Microsoft warns of a vulnerability exploitable for SWAPGS attacks

A vulnerability that is affecting Windows computer running on 64-bit Intel and AMD processors could possibly be attacked, letting the attackers access and gain information such as your password, private conversations, and any other information that is stored within the operating kernel memory. 

Microsoft advises users to update windows in order to prevent against this new CPU “SWAPGS attack” risk.

What is this SWAPGS attack? 

According to Bogdan Botezatu, director of threat research and reporting at BitDefender: “We call this the SWAPGS attack because the vulnerability leverages the SWAPGS instruction – an under-documented instruction that makes the switch between user-owned memory and kernel memory.”

Botezatu also says that at this point, “all Intel CPUs manufactured between 2012 and today are vulnerable to the SWAPGS attack” which means that every Intel chip inside a machine running in Windows is vulnerable and could easily be exploited by those who know how to.

However, it seems that it is not just Intel CPUs that are currently affected by the SWAPGS attack vulnerability. Red Hat advisory publishes a thread on August 6th that the threat also applies to x86-64 systems using either Intel or AMD processors, something that AMD itself is discussing.

“AMD is aware of new research claiming new speculative execution attacks that may allow access to privileged kernel data. Based on external and internal analysis, AMD believes it is not vulnerable to the SWAPGS variant attacks because AMD products are designed not to speculate on the new GS value following a speculative SWAPGS. For the attack that is not a SWAPGS variant, the mitigation is to implement our existing recommendations for Spectre variant 1,” a spokesperson said. 

Red Hat advisory also releases a statement saying that based on industry feedback, they are not aware of any known way to exploit this vulnerability on Linux kernel-based systems, but nonetheless expressed the gravity of the possibility.

Botezatu noted during the briefing that Linux machines are also impacted, but due to the operating system architecture, they are “less prone to this type of attack, as it is less reliable.” Botezatu stated that other OS (operating system) vendors are not affected at this point, but they are still investigating similar attack avenues leveraging the SWAPGS attack.

Microsoft released updates to mitigate the problem caused by the SWAPGS attack vulnerability issue.

As have been stated, BitDefender researchers have already been working alongside with Intel for more than a year to resolve the probability of getting attacked from this “side-channel.” The company said: “bypasses all known mitigations implemented after the discovery of Spectre and Meltdown in early 2018.”

Nonetheless, it has waited until now to disclose the information as Microsoft has emanated a solution to fix and resolve the vulnerability as part of the Patch Tuesday updates made on July 9th. 

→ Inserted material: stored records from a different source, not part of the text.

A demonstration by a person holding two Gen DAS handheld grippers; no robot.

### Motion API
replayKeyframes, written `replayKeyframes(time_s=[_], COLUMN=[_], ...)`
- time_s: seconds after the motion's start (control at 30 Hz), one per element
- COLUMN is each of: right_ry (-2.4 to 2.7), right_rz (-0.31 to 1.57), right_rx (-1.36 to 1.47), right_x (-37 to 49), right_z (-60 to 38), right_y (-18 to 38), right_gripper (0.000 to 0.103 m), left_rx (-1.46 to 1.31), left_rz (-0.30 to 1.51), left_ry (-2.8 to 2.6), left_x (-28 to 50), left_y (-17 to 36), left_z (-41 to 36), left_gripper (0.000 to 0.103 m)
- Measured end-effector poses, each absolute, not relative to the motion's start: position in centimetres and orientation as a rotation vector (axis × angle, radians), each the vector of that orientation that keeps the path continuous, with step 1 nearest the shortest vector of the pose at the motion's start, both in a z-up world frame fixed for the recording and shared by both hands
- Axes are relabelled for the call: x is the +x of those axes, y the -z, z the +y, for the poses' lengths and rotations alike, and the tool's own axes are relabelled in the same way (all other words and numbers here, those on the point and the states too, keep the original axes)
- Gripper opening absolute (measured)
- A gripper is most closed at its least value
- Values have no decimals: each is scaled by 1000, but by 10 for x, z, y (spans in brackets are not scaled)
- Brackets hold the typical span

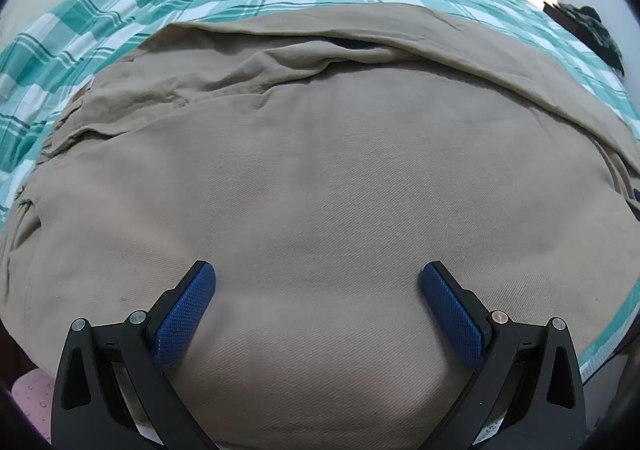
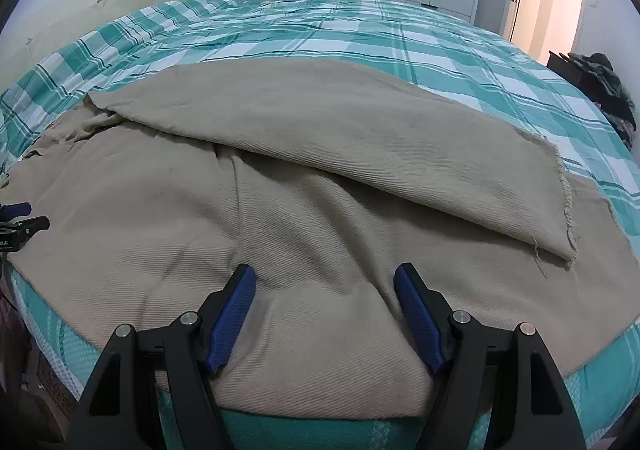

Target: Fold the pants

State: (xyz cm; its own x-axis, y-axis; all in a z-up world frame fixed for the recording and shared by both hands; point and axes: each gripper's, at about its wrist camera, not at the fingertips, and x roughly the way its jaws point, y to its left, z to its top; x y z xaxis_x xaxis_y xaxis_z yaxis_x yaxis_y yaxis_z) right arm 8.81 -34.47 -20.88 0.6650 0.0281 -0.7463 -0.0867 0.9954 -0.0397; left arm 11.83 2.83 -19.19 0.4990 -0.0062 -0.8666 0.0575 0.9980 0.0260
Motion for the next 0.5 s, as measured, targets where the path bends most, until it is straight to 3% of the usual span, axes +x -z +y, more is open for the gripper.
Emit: replayKeyframes(time_s=[0.37, 0.43, 0.5], right_ry=[-51, -82, -145], right_rz=[868, 923, 881], right_rx=[-68, 52, 350], right_x=[88, 88, 78], right_z=[-346, -358, -389], right_y=[205, 186, 168], right_gripper=[72, 72, 71], left_rx=[56, 57, 56], left_rz=[1042, 1040, 1037], left_ry=[39, 41, 42], left_x=[118, 117, 116], left_y=[192, 191, 191], left_z=[30, 30, 30], left_gripper=[102, 102, 102])
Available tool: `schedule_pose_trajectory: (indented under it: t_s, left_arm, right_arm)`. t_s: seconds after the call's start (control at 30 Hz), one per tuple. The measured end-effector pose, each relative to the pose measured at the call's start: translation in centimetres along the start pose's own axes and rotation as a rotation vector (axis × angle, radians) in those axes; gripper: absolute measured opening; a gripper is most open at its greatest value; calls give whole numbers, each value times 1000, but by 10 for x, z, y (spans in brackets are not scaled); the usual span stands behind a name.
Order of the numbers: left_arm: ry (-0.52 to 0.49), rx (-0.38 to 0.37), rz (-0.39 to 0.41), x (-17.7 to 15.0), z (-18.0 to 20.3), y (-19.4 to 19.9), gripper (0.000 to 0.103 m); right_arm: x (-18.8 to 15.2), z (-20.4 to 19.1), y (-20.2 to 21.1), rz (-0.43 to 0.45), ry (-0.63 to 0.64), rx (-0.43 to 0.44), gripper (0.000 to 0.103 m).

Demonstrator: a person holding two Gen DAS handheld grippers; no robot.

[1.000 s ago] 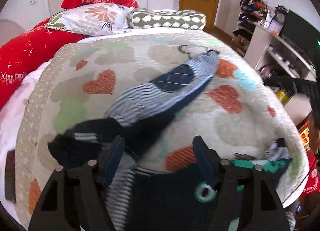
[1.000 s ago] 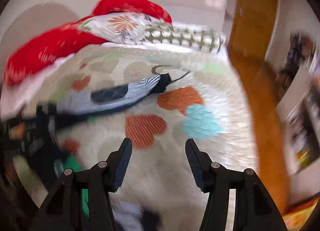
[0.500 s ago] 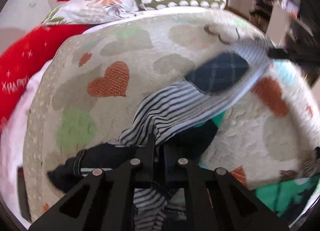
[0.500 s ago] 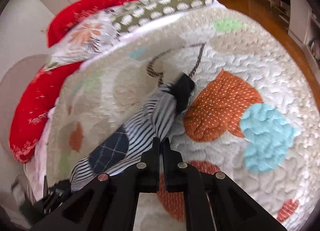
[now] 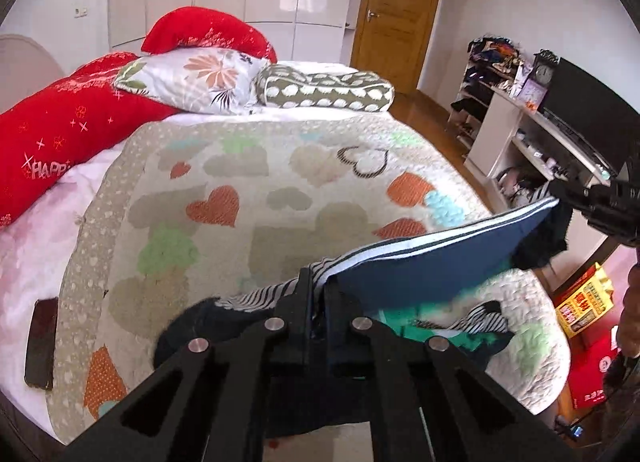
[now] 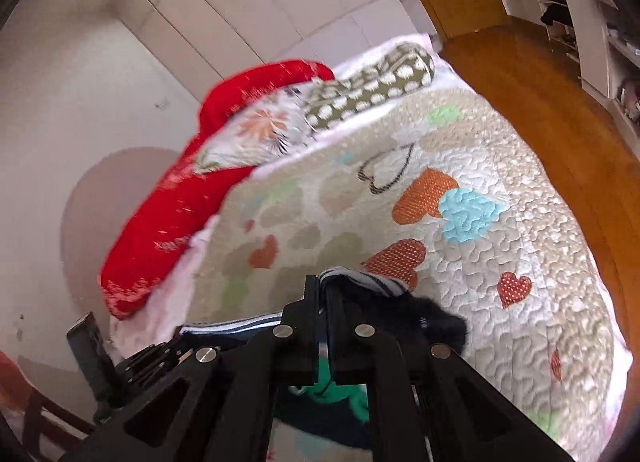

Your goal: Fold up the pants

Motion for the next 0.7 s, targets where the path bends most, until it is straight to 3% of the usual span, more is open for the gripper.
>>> schedule_pose_trajectory:
  t_s: [0.13,0.17,0.27,0.37,0.47,0.5,0.53,0.6,0.7]
  left_arm:
    - [-45,54,-47,8,-6,-40,7]
    - [-48,66,-70,8,-9,-57,13]
    - [-70,145,-153,0,-29,-119,37]
    - [-17,159,-252,-19,-51,-155,37]
    - [171,53,-251,-24,-68,-147,37]
    - [211,17,-236,-23,-73,-137,37]
    - [215,15,-227,-23,-75,-130,38]
    - [194,49,-202,-25,-85,-112,42]
    - [202,43,-194,-37,-82,-87,45]
  right_arm:
    - [6,1,-9,-3,28,-41,4]
    - [5,7,-20,-15,19,-59,4]
    - [3,47,-77,-57,-25,-176,4]
    - [5,87,-139,-88,-12,-280,6]
    - [-3,125,-178,-160,9,-361,7]
    - [-4,128,-177,-151,-11,-338,7]
    - [-4,128,-173,-140,-30,-301,9]
    - [-5,128,-155,-118,-20,-272,28]
    - [-12,125,-125,-108,-17,-220,34]
Point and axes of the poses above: each gripper's, at about its wrist camera, not at the fingertips, and y roughly against the way its jaws point, z to its right, x to its top, the point moved 9 cm from there along -y, roughly the way its jaws point, and after that the axes turned 14 degrees about z, right-handed, at the moved point
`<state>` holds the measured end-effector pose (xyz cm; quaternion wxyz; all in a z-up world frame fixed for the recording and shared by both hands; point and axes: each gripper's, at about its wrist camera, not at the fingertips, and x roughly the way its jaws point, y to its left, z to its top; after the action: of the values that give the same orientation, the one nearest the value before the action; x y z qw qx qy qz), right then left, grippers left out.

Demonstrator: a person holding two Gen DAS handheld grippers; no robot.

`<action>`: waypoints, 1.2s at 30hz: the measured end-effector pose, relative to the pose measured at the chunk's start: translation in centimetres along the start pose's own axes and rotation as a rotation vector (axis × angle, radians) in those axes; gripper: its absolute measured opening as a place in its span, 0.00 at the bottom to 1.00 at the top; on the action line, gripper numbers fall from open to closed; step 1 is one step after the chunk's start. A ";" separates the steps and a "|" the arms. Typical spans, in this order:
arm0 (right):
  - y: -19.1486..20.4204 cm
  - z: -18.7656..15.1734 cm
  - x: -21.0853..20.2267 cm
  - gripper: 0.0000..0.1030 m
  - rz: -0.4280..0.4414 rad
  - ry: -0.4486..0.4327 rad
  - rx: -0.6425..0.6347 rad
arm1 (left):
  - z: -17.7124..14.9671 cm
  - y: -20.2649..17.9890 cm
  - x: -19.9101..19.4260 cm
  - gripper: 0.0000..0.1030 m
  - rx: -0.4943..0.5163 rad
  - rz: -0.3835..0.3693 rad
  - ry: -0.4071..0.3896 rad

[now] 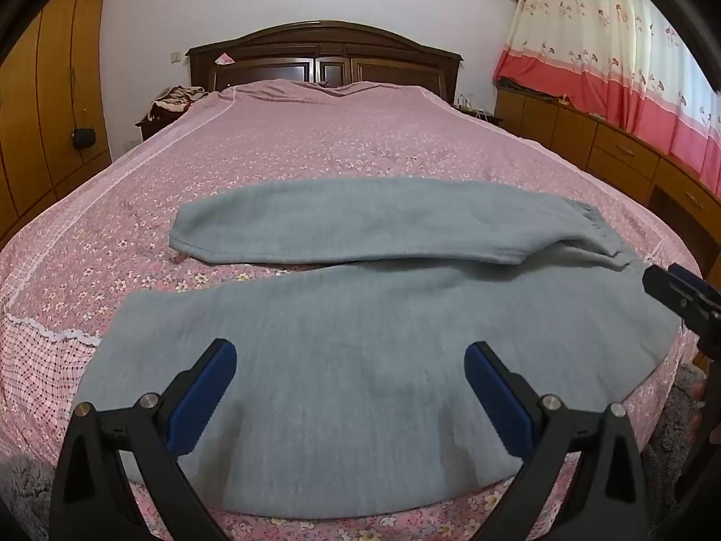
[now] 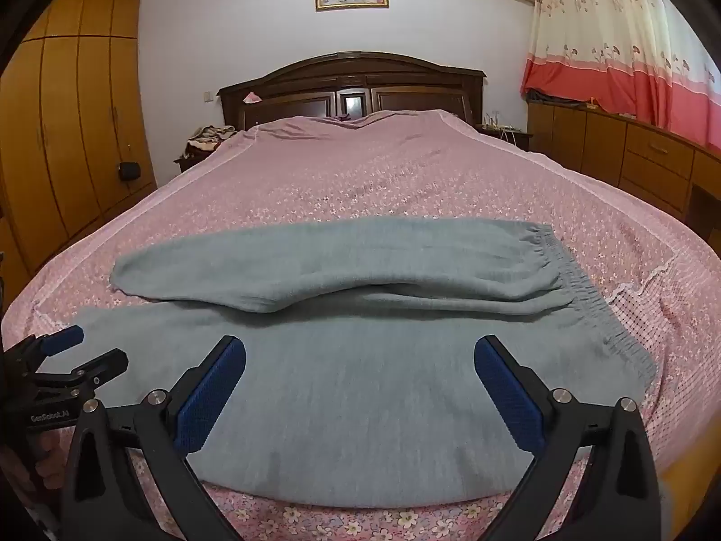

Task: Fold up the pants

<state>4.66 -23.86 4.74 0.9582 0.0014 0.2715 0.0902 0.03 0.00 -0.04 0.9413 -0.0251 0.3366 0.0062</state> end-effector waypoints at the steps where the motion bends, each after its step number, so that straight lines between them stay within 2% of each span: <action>1: 0.0 0.0 0.0 1.00 -0.006 -0.001 0.001 | 0.0 0.0 0.0 1.00 -0.001 0.000 0.001; 5: -0.1 0.1 0.1 1.00 0.003 0.005 0.019 | 0.1 -0.1 -0.4 1.00 -0.006 -0.003 -0.006; 15: 0.7 1.0 -0.5 1.00 -0.043 -0.002 -0.002 | -0.2 -0.2 -0.3 1.00 0.002 -0.002 -0.010; 36: 1.6 -0.1 0.6 1.00 -0.040 0.026 0.008 | -0.2 -0.1 0.0 1.00 0.010 0.003 -0.003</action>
<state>4.83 -22.20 4.40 0.9562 -0.0013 0.2843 0.0697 -0.13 -0.11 -0.22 0.9418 -0.0200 0.3354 0.0059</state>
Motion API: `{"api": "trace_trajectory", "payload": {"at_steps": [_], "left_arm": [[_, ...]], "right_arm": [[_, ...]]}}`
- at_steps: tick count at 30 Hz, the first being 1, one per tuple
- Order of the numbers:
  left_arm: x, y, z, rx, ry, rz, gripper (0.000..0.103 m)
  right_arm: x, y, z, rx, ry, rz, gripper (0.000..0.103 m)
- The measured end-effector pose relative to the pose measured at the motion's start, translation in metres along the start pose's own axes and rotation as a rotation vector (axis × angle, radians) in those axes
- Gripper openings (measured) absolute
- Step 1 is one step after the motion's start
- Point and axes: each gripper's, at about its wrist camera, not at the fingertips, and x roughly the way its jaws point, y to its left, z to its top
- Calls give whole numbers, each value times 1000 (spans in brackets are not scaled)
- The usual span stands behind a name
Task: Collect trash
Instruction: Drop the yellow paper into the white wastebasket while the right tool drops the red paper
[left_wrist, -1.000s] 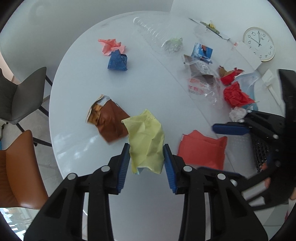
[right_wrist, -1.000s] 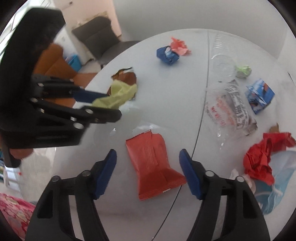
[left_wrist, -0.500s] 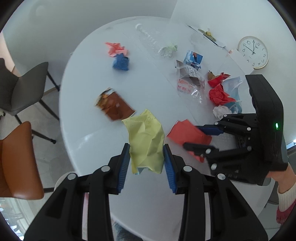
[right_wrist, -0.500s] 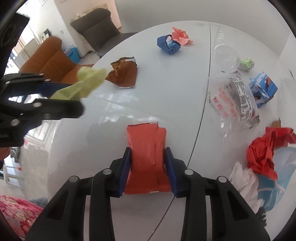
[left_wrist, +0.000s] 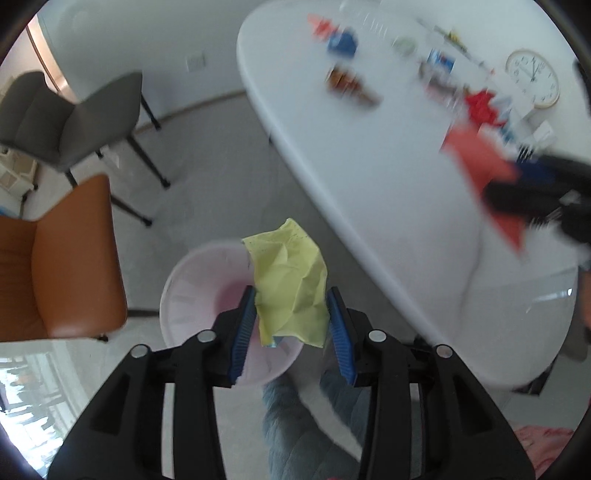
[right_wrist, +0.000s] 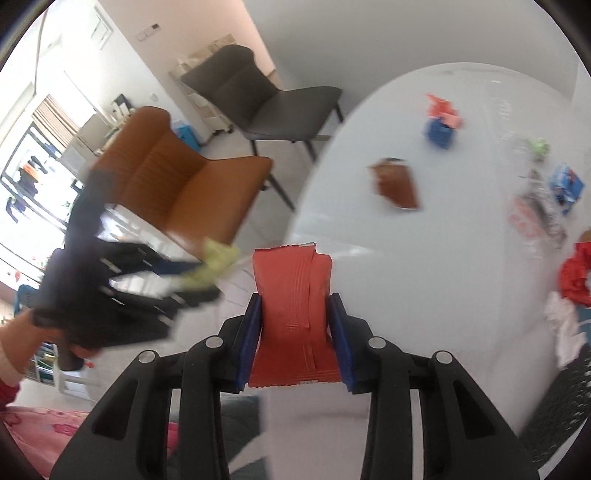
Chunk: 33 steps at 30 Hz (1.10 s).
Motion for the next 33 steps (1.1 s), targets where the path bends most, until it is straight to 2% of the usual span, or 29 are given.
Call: {"api": "trace_trajectory", "payload": {"at_steps": [4,7,11,15,19,21,23,26,28,30,33], "left_arm": [[23,24,-20,-2,74,-41,53],[26,40,-25,-14,84,-73,62],[13,56,-25,-26,57,-66,65],[-22,79,-26,-58,-12,-39,68],[-65,99,-23,-69,-90,29,76],[-79,107,-20,-72,-108,61,77],[-87,111,-18,-76,-117,75,77],[-95,116,-11,-77,-128,87,77],[-102,111,-6,-67,-141,94,77],[-115,102,2,-53,-171,79,78],[-138,85,17,-24,-234,48,83]], "right_arm": [[19,32,9,0,16,2,37],[33,48,17,0,27,-6,37],[54,59,23,19,38,-12,38],[66,75,24,12,44,-17,38],[86,89,28,-5,54,-7,40],[95,94,32,-11,67,-9,47],[107,99,33,-11,93,-36,82],[109,104,33,-21,101,-86,85],[94,101,36,0,75,-125,85],[69,95,39,33,29,-155,89],[13,83,40,99,-74,-259,99]]}}
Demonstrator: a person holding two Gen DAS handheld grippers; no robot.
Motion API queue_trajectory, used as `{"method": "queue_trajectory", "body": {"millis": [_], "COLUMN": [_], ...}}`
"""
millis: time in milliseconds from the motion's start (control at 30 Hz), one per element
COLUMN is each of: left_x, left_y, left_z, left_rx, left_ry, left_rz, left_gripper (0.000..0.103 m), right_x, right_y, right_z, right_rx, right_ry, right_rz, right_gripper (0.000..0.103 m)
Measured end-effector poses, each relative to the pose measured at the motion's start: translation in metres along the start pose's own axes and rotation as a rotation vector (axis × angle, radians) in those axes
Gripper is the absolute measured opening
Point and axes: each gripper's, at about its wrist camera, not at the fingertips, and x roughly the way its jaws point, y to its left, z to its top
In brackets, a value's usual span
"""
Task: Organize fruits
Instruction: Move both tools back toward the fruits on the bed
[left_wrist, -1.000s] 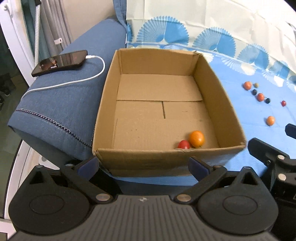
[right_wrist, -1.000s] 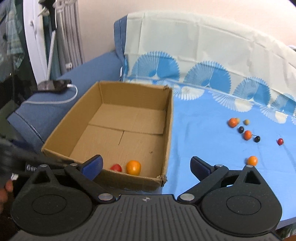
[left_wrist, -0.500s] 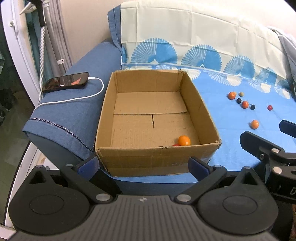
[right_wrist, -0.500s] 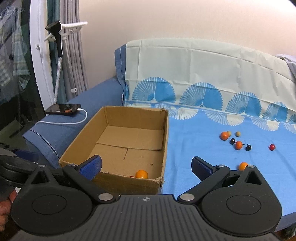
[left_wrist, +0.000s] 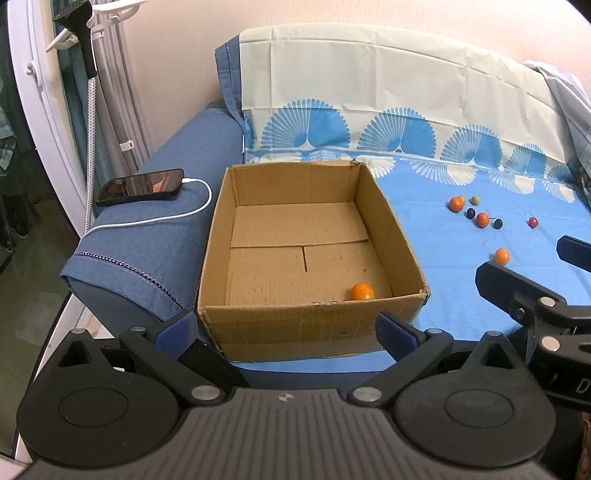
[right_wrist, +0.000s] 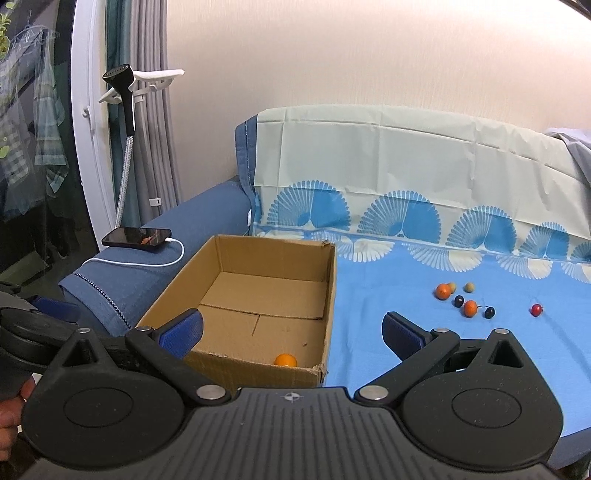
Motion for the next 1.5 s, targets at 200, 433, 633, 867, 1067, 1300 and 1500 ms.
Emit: {"method": "queue_trajectory", "body": {"millis": [200,433,633,867,1067,1300,1500], "left_x": [0.005,0.015,0.027,0.039,0.049,0.061,0.071], "left_y": [0.001,0.005,0.009,0.006,-0.001,-0.016,-0.040], "left_z": [0.001,0.004,0.007,0.012,0.021,0.036,0.051], "left_rx": [-0.006,-0.019,-0.041,-0.038,-0.035,-0.015,0.021], "left_ry": [0.010,0.031,0.060,0.082,0.098,0.109,0.111], "left_rz": [0.001,0.004,0.007,0.014,0.012,0.005,-0.013], "left_gripper": [0.103,0.103,0.103,0.103,0.103,0.103,0.103], "right_x": [0.004,0.011,0.021,0.034,0.044,0.054,0.064], "right_y": [-0.003,-0.005,-0.016,-0.037,-0.055,-0.075,-0.099], "right_z": [-0.001,0.000,-0.001,-0.008,-0.010,-0.013,-0.019], "right_rx": [0.024,0.035,0.058,0.093,0.124,0.157,0.196], "right_ry": [0.010,0.020,0.033,0.066,0.078,0.090,0.101], "right_rz": [-0.013,-0.026,-0.065,-0.104,-0.133,-0.157,-0.199], "right_gripper": [0.102,0.102,0.102,0.102,0.102,0.102,0.102]}}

Despite the efforts made by everyone that is concerned with this issue, Bitfinder admitted that “it is possible that an attacker with knowledge of the vulnerability could have exploited it to steal confidential information.”

Microsoft spokesperson noted that they are already aware of the “industry-wide issue” and are working closely with different stakeholders to develop an effective patch for the vulnerability.

“We released security updates in July, and customers who have Windows Update enabled and applied the security updates are protected automatically,” Microsoft said.

When Microsoft became aware of the dire situation that occurred, they quickly try to address the issue and release an update as soon as possible for the protection of its users. 

Microsoft works closely with both of its researchers and industry partners to make the customers feel more secure in using their product. 

Gavin Hill, vice-president for data center and network security products at Bitdefender warned that “criminals with knowledge of these attacks would have the power to uncover the most vital, best-protected information of both companies and private individuals around the world, and the corresponding power to steal, blackmail, sabotage, and spy.” 

So to address the issue, Microsoft released a patch right away to solve the problem and has advised users to update right away.

Also, Red Hat advises that they strongly recommend for users to update immediately in order to prevent malicious actors from exploiting the already known vulnerability.

“Customers are urged to apply the appropriate updates immediately and reboot to mitigate this flaw correctly.”